> **Description of the task**:
Write out the entire listing below exactly as it appears, minus any pictures.

> **Supplied information**:

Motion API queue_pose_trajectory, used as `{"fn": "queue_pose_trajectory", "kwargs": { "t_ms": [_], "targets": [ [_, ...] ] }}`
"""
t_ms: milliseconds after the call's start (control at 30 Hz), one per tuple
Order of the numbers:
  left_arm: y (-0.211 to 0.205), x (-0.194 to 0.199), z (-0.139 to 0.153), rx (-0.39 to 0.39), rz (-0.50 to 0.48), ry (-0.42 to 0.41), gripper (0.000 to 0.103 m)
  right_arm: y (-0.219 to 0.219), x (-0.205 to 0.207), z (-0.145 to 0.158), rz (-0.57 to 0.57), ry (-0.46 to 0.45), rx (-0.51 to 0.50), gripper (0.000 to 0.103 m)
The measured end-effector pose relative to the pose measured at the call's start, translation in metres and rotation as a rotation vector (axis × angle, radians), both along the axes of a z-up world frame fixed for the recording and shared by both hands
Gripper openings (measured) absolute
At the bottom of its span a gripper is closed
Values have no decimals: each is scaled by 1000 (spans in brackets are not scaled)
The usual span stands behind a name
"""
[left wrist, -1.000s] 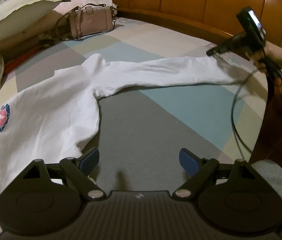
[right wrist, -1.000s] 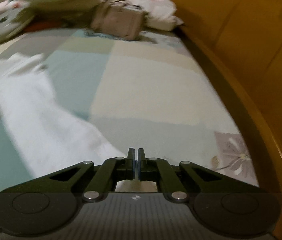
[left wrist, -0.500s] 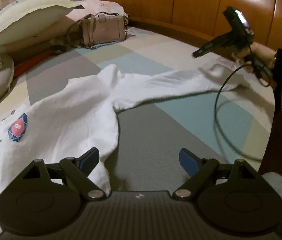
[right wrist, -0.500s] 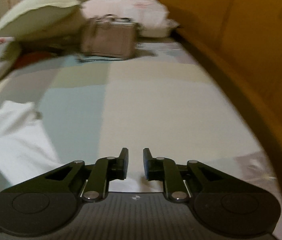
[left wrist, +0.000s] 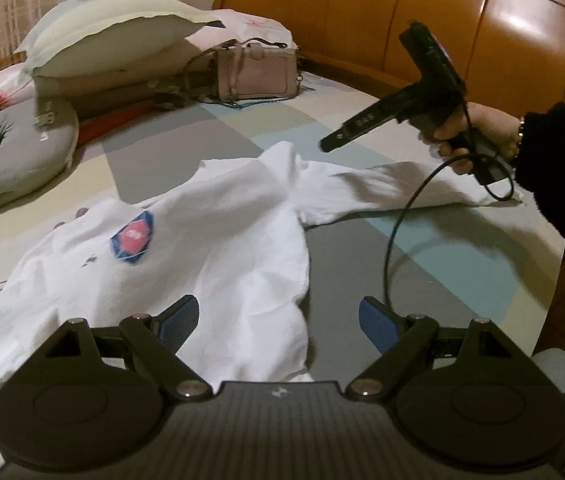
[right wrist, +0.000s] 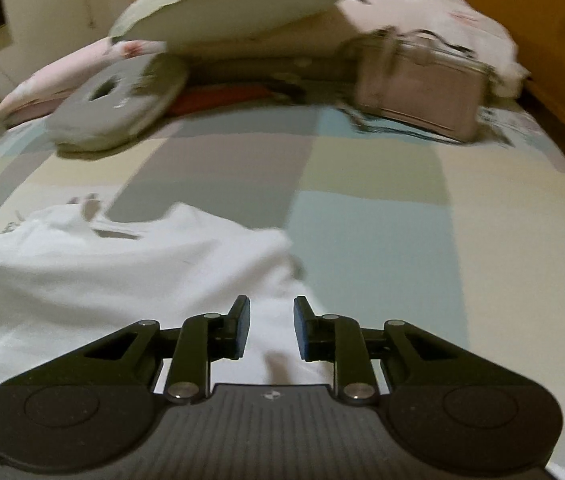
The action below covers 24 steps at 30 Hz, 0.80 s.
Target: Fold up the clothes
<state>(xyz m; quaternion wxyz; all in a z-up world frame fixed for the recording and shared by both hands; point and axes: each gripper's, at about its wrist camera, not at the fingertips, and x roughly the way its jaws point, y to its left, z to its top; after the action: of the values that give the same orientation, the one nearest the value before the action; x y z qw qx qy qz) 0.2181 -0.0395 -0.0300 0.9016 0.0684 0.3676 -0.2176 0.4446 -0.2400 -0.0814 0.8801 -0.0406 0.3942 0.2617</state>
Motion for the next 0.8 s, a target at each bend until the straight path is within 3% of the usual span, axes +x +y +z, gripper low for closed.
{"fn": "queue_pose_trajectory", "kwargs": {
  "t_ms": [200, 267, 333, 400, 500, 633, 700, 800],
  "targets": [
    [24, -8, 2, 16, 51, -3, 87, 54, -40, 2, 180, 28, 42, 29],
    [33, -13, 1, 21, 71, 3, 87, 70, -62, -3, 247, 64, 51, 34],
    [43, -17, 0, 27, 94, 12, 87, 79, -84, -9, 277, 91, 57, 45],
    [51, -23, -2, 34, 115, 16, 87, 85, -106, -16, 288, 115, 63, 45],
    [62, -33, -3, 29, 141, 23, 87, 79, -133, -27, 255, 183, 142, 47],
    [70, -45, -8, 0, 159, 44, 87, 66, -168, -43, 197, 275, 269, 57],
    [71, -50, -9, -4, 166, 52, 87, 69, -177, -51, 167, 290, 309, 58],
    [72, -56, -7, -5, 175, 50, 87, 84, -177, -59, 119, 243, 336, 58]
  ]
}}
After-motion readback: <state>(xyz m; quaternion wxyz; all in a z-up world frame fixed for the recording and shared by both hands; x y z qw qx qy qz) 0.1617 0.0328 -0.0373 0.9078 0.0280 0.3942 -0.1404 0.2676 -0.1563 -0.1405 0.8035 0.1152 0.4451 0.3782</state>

> **Answer below**:
Motion API queue_pose_trajectory, used as `{"fn": "queue_pose_trajectory", "kwargs": { "t_ms": [_], "targets": [ [_, ...] ] }}`
"""
t_ms: milliseconds after the call's start (control at 30 Hz), one per tuple
Order of the numbers:
  left_arm: y (-0.211 to 0.205), x (-0.194 to 0.199), z (-0.139 to 0.153), rx (-0.39 to 0.39), rz (-0.50 to 0.48), ry (-0.42 to 0.41), gripper (0.000 to 0.103 m)
  right_arm: y (-0.219 to 0.219), x (-0.205 to 0.207), z (-0.145 to 0.158), rz (-0.57 to 0.57), ry (-0.46 to 0.45), rx (-0.51 to 0.50), gripper (0.000 to 0.103 m)
The measured end-effector pose relative to the pose measured at the call's start, translation in metres and rotation as a rotation vector (axis × angle, radians), both along the axes of a z-up world frame fixed for the recording and shared by both hands
Gripper openings (measured) absolute
At the bottom of its span a gripper is closed
Values have no decimals: each is scaled by 1000 (spans in brackets are not scaled)
The usual span stands behind a name
"""
[left wrist, -1.000s] 
[right wrist, -1.000s] 
[left wrist, -0.500s] 
[right wrist, -0.500s] 
[left wrist, +0.000s] 
[right wrist, +0.000s] 
The action below covers 24 steps at 30 Hz, 0.80 s.
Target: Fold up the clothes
<state>(xyz m; quaternion wxyz; all in a z-up world frame fixed for the recording and shared by both hands; point and axes: each gripper's, at about its wrist camera, not at the fingertips, and x roughly the way its jaws point, y to its left, z to its top; after the action: of the values that give the same orientation, the one nearest the value before the action; x y z qw qx qy qz) 0.2181 -0.0395 -0.0300 0.9016 0.0684 0.3676 -0.2176 0.4446 -0.2400 -0.0814 0.8801 -0.0406 0.3942 0.2617</state>
Motion for the next 0.8 s, a target at each bend until the straight path is within 3% of the usual span, axes +x +y +z, gripper low for closed.
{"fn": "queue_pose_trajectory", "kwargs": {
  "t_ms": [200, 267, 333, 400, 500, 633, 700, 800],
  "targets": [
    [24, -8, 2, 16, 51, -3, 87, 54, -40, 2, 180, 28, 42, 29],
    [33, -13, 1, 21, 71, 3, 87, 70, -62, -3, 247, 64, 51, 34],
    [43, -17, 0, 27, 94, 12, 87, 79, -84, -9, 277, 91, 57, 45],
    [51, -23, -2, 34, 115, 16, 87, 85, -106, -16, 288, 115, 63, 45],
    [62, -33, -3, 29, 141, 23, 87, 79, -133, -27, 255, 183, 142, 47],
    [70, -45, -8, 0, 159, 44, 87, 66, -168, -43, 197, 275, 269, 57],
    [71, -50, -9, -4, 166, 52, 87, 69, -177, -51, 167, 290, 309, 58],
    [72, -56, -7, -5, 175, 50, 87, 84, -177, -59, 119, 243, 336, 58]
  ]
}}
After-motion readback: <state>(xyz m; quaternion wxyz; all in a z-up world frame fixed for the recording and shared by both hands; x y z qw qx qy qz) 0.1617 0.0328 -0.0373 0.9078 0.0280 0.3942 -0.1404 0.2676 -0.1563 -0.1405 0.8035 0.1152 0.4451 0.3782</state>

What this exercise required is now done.